**** Recorded data

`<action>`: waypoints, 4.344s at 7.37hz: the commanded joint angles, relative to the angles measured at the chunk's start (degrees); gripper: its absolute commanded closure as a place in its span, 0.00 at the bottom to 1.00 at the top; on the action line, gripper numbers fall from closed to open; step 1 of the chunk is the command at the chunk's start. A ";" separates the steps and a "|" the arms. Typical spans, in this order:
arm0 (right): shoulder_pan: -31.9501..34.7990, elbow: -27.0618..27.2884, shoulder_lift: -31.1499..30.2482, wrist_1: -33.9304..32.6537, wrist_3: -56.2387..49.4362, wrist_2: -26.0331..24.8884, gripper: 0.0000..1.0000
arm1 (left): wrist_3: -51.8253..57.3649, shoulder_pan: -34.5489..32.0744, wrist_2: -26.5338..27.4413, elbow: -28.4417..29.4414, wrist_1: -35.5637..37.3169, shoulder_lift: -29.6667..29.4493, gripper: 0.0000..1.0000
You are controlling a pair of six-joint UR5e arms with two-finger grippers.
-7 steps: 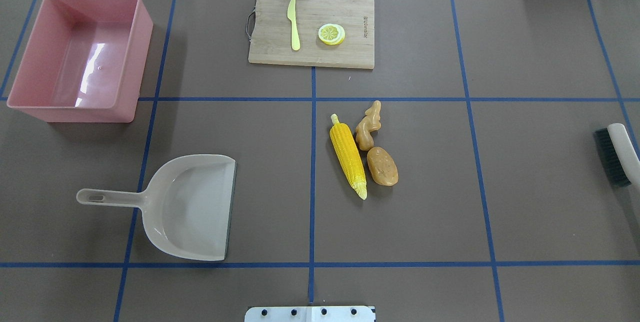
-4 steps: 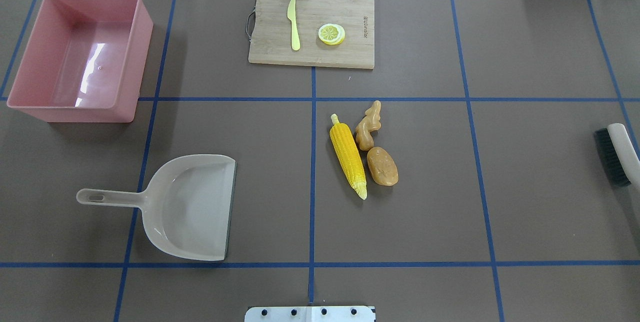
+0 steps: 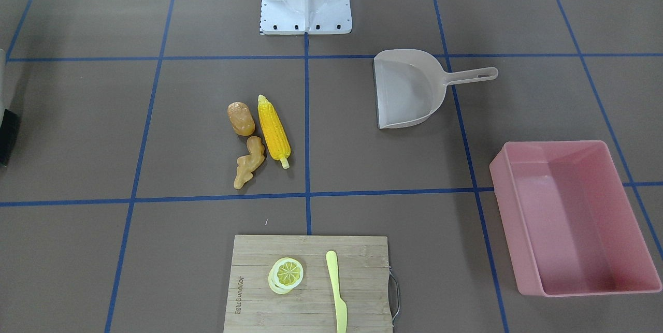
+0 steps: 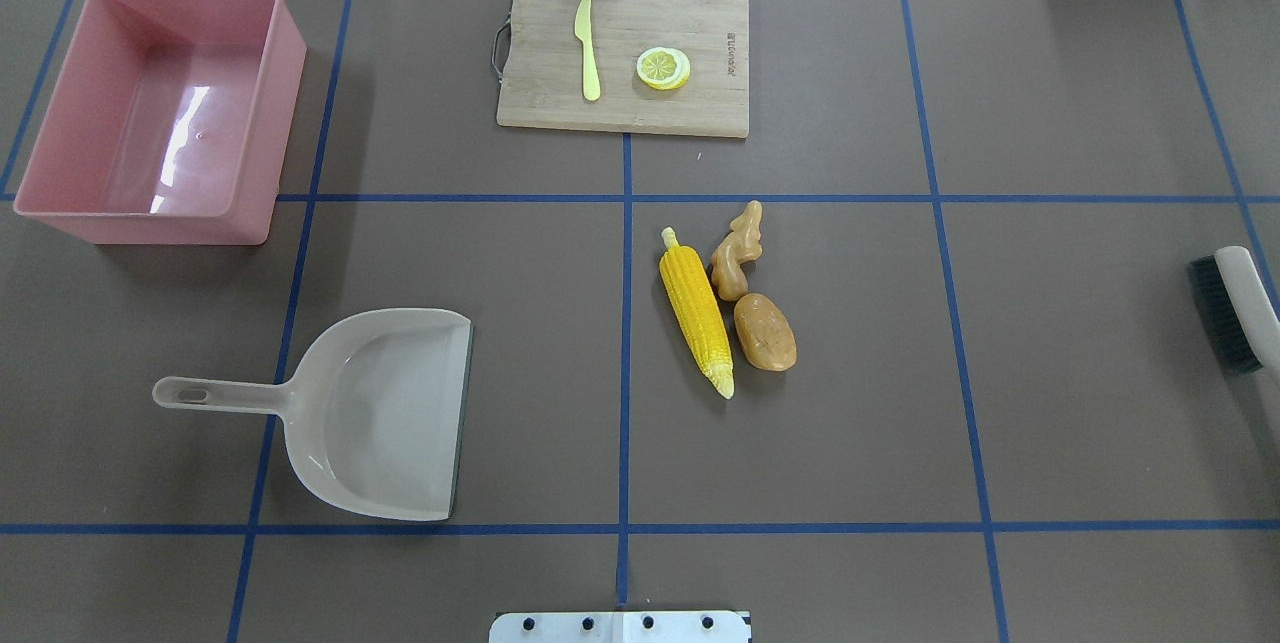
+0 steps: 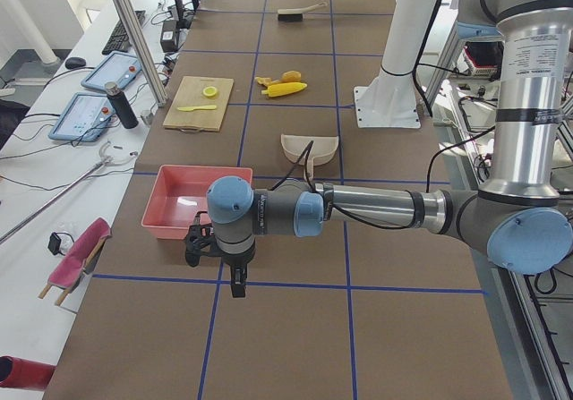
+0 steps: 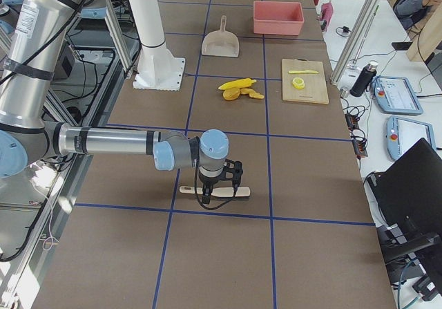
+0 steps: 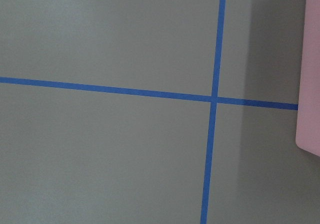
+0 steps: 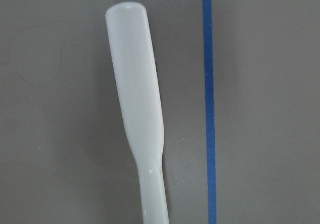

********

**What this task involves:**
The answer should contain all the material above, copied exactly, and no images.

**Task output:**
`<action>`: waypoints, 4.344s at 7.37hz: the commanded joint angles, relative to the angles measured at the chunk's start (degrees); gripper: its absolute commanded closure as a place in its span, 0.00 at the bottom to 1.00 at the top; on the action line, gripper numbers fall from closed to open; step 1 of the chunk is the command at the chunk's start. A ";" separates the steps and a "|" the arms. Typical spans, in this order:
arm0 (right): shoulder_pan: -31.9501..34.7990, elbow: -27.0618..27.2884, shoulder_lift: -31.1499..30.2482, wrist_1: -33.9304..32.6537, wrist_3: -56.2387..49.4362, wrist_2: -26.0331..24.8884, gripper: 0.0000..1.0000
arm1 (left): wrist_3: -51.8253..57.3649, shoulder_pan: -34.5489..32.0744, wrist_2: -26.5338..27.4413, elbow: -28.4417..29.4414, wrist_1: -35.5637..37.3169, shoulder_lift: -29.6667..29.4493, gripper: 0.0000..1.0000
You are controlling a pair of six-joint UR5e arms with two-finger grippers.
-7 steps: 
-4 steps: 
+0 steps: 
+0 steps: 
+0 steps: 
+0 steps: 
+0 steps: 
+0 steps: 

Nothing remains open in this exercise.